Darcy joined him, hoisting herself onto the wide stone fence and gazing at the dilapidated building. "It's old and out of place," she finished. "Is it what you felt when you got here?"
Steve glanced back at the skyscrapers behind them. "Yeah," he said. "I felt like there wasn't any place for me. I didn't fit in, didn't have a purpose."
"I'm supposed to be here," Darcy told him, taking a huge drink of water. "But I left my heart back there."
Steve was silent. He just watched her, waiting.
"I looked for her. For weeks. I searched every database I could think of, but she wasn't anywhere. I was so frustrated... it seemed like none of that stuff Peggy gave me helped. There were a stack of half-written letters, but none of them had an address. But the last one..." Darcy didn't try to stop her tears. "Angie wrote it the day I was born."
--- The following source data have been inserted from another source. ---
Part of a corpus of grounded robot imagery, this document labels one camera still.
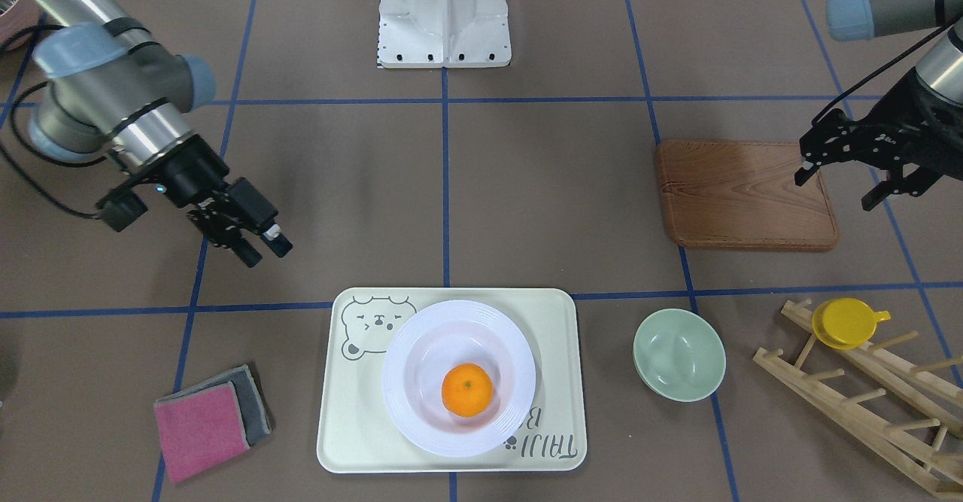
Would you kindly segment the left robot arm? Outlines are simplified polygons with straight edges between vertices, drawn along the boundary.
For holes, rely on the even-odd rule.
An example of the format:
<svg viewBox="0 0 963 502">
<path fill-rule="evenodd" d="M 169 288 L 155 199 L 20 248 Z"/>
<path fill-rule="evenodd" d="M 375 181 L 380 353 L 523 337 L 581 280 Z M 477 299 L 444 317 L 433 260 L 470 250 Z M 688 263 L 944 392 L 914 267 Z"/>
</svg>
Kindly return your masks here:
<svg viewBox="0 0 963 502">
<path fill-rule="evenodd" d="M 823 166 L 850 160 L 886 173 L 862 197 L 870 211 L 888 196 L 918 197 L 940 178 L 962 176 L 962 0 L 828 0 L 836 41 L 922 31 L 928 52 L 869 111 L 849 119 L 835 99 L 799 139 L 794 174 L 805 185 Z"/>
</svg>

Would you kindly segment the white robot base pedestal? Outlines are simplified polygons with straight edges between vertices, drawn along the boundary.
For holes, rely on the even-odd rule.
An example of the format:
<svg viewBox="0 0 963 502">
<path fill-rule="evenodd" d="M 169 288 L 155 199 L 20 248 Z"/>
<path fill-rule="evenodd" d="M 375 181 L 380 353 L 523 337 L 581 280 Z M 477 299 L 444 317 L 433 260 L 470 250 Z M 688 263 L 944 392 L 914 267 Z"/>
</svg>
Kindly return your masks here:
<svg viewBox="0 0 963 502">
<path fill-rule="evenodd" d="M 501 68 L 512 62 L 508 0 L 381 0 L 376 63 Z"/>
</svg>

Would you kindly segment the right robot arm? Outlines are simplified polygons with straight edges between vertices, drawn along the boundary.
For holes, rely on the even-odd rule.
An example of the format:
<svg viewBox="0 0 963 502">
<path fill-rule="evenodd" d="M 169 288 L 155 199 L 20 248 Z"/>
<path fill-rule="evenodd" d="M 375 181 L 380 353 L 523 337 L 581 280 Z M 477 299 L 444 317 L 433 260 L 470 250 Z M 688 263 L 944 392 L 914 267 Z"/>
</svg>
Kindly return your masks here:
<svg viewBox="0 0 963 502">
<path fill-rule="evenodd" d="M 125 174 L 92 220 L 123 231 L 147 211 L 135 188 L 151 185 L 246 266 L 261 260 L 247 233 L 278 257 L 292 251 L 276 207 L 250 181 L 228 183 L 229 167 L 189 124 L 216 93 L 203 59 L 173 55 L 114 0 L 35 1 L 59 21 L 33 55 L 46 76 L 28 125 L 35 152 L 66 166 L 113 160 Z"/>
</svg>

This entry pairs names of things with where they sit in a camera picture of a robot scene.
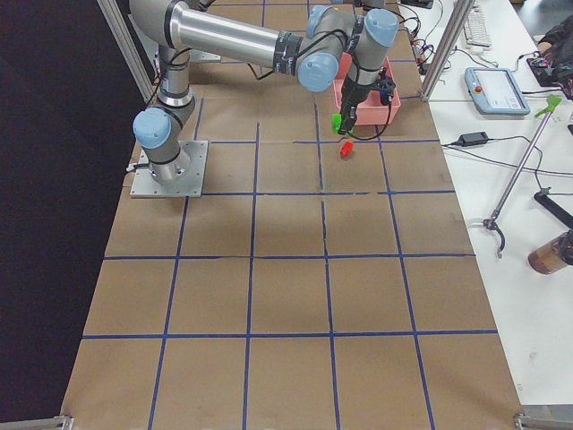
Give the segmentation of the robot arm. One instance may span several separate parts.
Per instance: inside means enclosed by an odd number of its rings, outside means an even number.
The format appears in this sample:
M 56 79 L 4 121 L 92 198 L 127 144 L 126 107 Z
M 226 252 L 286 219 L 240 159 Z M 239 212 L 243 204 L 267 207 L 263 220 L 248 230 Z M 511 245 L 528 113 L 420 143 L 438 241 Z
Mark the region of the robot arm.
M 134 118 L 133 133 L 148 159 L 152 184 L 172 187 L 177 194 L 195 174 L 196 157 L 178 139 L 196 103 L 189 83 L 193 49 L 292 75 L 311 92 L 327 90 L 342 56 L 350 55 L 341 108 L 333 119 L 335 133 L 342 136 L 352 133 L 358 107 L 372 91 L 390 94 L 394 89 L 381 72 L 398 19 L 383 7 L 368 6 L 365 14 L 354 15 L 317 5 L 305 35 L 299 36 L 210 14 L 202 1 L 131 1 L 129 6 L 141 31 L 157 42 L 159 63 L 156 99 Z

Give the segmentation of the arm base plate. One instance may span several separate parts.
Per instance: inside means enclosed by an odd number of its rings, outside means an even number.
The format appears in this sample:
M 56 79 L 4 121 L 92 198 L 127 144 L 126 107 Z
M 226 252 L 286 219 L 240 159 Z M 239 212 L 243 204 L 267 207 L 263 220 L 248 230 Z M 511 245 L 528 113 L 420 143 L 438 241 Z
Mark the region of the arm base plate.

Anybody else would have been impatient, asking her questions or trying to say something comforting. Steve just waited.
"It had everything I needed to find out exactly where she is."
Steve put his arm around her and squeezed her shoulders, encouraging her to continue.
"She never got to be on Broadway, but she had a small part in a movie once. The dazzling lights of Hollywood. I couldn't find her because she used a stage name, 'Dorothy Wilkerson.'" Darcy shoved the tears off of her cheeks. "She said they called her 'DD' on set."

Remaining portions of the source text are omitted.